→ Task details:
Nothing beyond the line containing "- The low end" should be printed; print each line exactly from the first line of the listing below through it.
[Dataset excerpt]
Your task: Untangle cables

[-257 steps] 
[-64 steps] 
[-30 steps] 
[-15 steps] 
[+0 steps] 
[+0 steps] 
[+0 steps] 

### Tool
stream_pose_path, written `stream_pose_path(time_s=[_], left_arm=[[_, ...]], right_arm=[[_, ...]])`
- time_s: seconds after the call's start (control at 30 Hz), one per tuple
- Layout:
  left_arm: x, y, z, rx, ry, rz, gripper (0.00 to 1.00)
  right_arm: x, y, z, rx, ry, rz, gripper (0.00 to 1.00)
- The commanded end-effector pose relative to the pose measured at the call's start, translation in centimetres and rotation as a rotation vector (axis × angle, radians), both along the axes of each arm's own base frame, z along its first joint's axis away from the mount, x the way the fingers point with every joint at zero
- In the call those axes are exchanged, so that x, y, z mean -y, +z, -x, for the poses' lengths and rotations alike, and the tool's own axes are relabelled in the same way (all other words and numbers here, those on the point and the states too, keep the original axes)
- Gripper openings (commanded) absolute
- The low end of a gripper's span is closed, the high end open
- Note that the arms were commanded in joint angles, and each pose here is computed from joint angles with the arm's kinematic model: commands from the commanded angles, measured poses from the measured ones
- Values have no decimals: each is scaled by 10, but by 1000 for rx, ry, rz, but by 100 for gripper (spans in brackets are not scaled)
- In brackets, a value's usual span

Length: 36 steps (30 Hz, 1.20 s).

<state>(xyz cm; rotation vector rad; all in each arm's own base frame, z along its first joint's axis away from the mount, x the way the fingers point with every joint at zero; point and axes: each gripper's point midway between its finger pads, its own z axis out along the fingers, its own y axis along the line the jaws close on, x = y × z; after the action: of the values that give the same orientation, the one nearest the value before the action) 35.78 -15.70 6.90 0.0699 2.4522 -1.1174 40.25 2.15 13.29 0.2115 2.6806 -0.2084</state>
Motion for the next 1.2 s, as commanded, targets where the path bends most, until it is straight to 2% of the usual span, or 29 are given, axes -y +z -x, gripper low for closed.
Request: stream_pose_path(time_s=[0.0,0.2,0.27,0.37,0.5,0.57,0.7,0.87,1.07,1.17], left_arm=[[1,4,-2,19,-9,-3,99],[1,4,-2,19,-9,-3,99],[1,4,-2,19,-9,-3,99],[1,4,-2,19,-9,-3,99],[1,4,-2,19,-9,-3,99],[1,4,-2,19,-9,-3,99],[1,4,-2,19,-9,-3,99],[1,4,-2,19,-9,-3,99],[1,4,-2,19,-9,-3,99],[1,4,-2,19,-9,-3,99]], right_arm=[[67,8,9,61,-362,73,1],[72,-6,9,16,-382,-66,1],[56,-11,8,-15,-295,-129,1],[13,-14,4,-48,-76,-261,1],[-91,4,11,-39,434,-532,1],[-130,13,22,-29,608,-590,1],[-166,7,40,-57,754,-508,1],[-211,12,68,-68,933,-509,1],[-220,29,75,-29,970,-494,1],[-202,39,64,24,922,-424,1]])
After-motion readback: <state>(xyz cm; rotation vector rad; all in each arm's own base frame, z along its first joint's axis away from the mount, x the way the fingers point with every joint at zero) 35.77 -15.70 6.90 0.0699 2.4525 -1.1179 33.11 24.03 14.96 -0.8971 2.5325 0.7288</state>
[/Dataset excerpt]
→ Response for this exercise:
Your task: Untangle cables

[-257 steps] 
[-64 steps] 
[-30 steps] 
[-15 steps] 
[+0 steps] 
[+0 steps] 
[+0 steps] 

### Tool
stream_pose_path, written `stream_pose_path(time_s=[_], left_arm=[[_, ...]], right_arm=[[_, ...]])`
- time_s: seconds after the call's start (control at 30 Hz), one per tuple
- Layout:
  left_arm: x, y, z, rx, ry, rz, gripper (0.00 to 1.00)
  right_arm: x, y, z, rx, ry, rz, gripper (0.00 to 1.00)
- The commanded end-effector pose relative to the pose measured at the call's start, translation in centimetres and rotation as a rotation vector (axis × angle, radians), both along the axes of each arm's own base frame, z along its first joint's axis away from the mount, x the way the fingers point with every joint at zero
- In the call those axes are exchanged, so that x, y, z mean -y, +z, -x, for the poses' lengths and rotations alike, and the tool's own axes are relabelled in the same way (all other words and numbers here, those on the point and the states too, keep the original axes)
- Gripper openings (commanded) absolute
- The low end of a gripper's span is closed, the high end open

The answer has nothing more to it.